Blend individual user memory with shared group knowledge.

Domain: Enterprise / Multi-Tenant
Key Concepts: Scoping, Context Fusion, Data Privacy

Problem Statement

In enterprise apps, users belong to groups (Companies, Departments). If User A teaches the agent "Our holiday policy is X," User B should know this immediately. However, User A's private "I like coffee" preference should remain private.

Architecture: Context Fusion

We maintain separate graphs for User and Group, and fuse them at runtime.

Implementation Steps

1. Setting up Scopes

We create a shared "Company" scope and ingest static business data into it.
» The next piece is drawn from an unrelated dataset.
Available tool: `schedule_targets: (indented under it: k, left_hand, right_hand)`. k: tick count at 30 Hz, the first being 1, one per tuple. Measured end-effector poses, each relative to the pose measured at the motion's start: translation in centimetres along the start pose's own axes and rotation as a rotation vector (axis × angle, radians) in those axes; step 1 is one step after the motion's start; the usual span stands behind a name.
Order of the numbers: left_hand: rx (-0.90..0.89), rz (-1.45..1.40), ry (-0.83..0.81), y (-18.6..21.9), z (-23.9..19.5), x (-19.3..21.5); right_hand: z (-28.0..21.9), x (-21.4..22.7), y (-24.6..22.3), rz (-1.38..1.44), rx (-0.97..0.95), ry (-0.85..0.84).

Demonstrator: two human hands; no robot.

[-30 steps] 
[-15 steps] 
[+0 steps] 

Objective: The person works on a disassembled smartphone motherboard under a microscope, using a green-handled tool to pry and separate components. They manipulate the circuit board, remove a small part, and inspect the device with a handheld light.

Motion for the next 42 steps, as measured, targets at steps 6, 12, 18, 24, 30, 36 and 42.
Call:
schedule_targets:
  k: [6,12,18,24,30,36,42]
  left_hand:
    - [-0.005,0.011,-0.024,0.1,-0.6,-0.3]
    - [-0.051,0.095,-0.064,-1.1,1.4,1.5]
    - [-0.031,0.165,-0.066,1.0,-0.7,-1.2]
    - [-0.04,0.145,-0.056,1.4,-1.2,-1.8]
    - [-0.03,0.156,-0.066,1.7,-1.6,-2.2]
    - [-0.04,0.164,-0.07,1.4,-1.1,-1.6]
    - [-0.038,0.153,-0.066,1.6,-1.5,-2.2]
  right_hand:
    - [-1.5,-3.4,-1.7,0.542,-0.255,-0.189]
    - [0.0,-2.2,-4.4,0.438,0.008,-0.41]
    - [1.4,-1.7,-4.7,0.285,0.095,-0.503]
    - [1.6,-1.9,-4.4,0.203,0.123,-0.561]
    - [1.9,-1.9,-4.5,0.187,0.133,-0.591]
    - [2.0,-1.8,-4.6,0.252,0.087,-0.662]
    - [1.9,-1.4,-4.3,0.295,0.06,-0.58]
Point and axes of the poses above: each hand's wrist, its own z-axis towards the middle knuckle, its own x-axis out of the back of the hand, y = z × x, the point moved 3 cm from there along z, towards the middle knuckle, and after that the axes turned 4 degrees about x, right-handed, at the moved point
COMPANY_ID = "org_toyota_north"
# Ingest Inventory into Shared Scope
inventory_data = [
{"model": "Camry", "color": "Red", "type": "Sedan"},
{"model": "Sienna", "color": "Blue", "type": "Minivan"}
]
for item in inventory_data:
client.memory.semantic.add_fact(
content=f"{item['model']} is a {item['type']} available in {item['color']}",
# This memory belongs to the COMPANY, not a specific user
user_id=COMPANY_ID,
kg_name="inventory_kg"
)

2. The Dual-Search Pattern

When a user asks a question, we execute two searches in parallel: one for their personal preferences, and one for the shared inventory.

user_id = "user_alice"
query = "Do you have any red cars for my family?"
# 1. Search User Memory (Personal Preferences)
user_context = client.memory.search(
query=query,
user_id=user_id, # Scope: Alice
limit=2
)
# Result: "Alice has 3 kids" (Implies need for size)
# 2. Search Group Memory (Shared Inventory)
group_context = client.memory.search(
query=query,
user_id=COMPANY_ID, # Scope: Toyota North
limit=5
)
# Result: "Camry (Red)", "Sienna (Blue)"

3. Context Stacking

The final step is formatting these distinct sources so the LLM understands their relationship.

prompt = f"""
<USER_CONTEXT>
{user_context}
(Note: User has 3 kids, so prioritize larger vehicles)
</USER_CONTEXT>
<AVAILABLE_INVENTORY>
{group_context}
</AVAILABLE_INVENTORY>
Based on the inventory and the user's needs, recommend a car.
"""
# The LLM will likely recommend the Minivan despite the color mismatch,
# or the Sedan with a warning about size, effectively reasoning across scopes.

Data Privacy

This architecture ensures strict data segregation. Queries to the COMPANY_ID never return user_alice's private data, and vice versa. You can effectively "wipe" a user's memory without affecting the company knowledge base.